Data items:
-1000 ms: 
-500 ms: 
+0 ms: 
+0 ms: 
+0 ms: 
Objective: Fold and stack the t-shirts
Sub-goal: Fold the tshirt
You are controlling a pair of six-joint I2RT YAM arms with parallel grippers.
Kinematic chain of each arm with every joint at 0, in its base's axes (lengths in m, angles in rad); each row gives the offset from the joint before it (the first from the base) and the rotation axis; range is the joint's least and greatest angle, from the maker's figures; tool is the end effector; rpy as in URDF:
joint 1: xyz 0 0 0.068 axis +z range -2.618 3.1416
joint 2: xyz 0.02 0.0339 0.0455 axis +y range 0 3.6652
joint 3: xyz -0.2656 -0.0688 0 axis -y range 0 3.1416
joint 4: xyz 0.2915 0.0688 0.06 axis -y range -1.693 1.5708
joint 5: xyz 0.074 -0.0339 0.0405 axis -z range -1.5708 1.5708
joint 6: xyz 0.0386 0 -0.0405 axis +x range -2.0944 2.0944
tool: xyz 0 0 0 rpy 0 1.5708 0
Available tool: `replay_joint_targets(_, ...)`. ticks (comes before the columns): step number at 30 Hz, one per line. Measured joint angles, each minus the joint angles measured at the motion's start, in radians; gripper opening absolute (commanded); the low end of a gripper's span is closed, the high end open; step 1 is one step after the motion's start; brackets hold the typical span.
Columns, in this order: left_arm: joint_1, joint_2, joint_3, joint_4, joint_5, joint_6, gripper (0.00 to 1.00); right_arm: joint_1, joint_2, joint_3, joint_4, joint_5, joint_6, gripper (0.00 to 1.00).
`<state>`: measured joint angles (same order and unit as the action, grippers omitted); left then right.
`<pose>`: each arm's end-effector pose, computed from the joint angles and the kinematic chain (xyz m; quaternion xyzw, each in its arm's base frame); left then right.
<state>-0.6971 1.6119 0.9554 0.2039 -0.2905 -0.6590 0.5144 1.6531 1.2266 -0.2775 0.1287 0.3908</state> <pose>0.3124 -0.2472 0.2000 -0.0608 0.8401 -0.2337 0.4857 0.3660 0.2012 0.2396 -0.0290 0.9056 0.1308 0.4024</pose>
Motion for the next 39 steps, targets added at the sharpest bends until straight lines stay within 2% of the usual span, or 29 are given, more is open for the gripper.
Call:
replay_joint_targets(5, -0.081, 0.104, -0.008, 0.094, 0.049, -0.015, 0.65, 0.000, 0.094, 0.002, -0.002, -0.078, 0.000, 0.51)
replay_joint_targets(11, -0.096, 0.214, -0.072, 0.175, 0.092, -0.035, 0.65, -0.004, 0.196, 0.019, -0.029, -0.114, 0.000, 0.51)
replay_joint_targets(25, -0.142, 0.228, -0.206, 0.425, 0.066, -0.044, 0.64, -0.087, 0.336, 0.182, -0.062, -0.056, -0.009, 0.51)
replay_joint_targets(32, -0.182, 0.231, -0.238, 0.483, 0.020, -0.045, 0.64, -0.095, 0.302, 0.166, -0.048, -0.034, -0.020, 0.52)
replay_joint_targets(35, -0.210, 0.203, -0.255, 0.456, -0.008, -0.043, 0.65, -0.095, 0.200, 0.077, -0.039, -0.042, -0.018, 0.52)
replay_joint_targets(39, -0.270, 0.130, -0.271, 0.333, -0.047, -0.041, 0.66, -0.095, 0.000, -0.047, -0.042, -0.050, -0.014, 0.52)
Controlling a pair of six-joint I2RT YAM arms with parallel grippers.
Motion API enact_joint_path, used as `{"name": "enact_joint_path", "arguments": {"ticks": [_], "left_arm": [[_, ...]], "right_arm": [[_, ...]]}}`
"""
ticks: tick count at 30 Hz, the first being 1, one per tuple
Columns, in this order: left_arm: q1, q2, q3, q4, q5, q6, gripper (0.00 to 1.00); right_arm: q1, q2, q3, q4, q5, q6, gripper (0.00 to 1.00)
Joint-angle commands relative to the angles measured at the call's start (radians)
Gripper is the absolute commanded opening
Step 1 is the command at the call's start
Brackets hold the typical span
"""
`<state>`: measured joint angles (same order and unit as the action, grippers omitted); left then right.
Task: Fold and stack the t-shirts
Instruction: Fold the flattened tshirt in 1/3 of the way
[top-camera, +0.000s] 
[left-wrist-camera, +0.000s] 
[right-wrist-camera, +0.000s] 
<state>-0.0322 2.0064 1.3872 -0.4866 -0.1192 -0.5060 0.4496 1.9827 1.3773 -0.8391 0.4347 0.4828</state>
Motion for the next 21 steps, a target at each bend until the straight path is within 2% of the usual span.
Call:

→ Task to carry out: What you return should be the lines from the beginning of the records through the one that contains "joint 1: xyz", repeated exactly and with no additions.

→ Solved problem:
-1000 ms: 
-500 ms: 
+0 ms: 
+0 ms: 
+0 ms: 
Objective: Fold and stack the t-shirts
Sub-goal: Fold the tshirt
You are controlling a pair of six-joint I2RT YAM arms with parallel grippers.
Kinematic chain of each arm with every joint at 0, in its base's axes (lengths in m, angles in rad); each row gives the offset from the joint before it (the first from the base) and the rotation axis; range is the joint's least and greatest angle, from the maker's figures; tool is the end effector; rpy as in URDF:
joint 1: xyz 0 0 0.068 axis +z range -2.618 3.1416

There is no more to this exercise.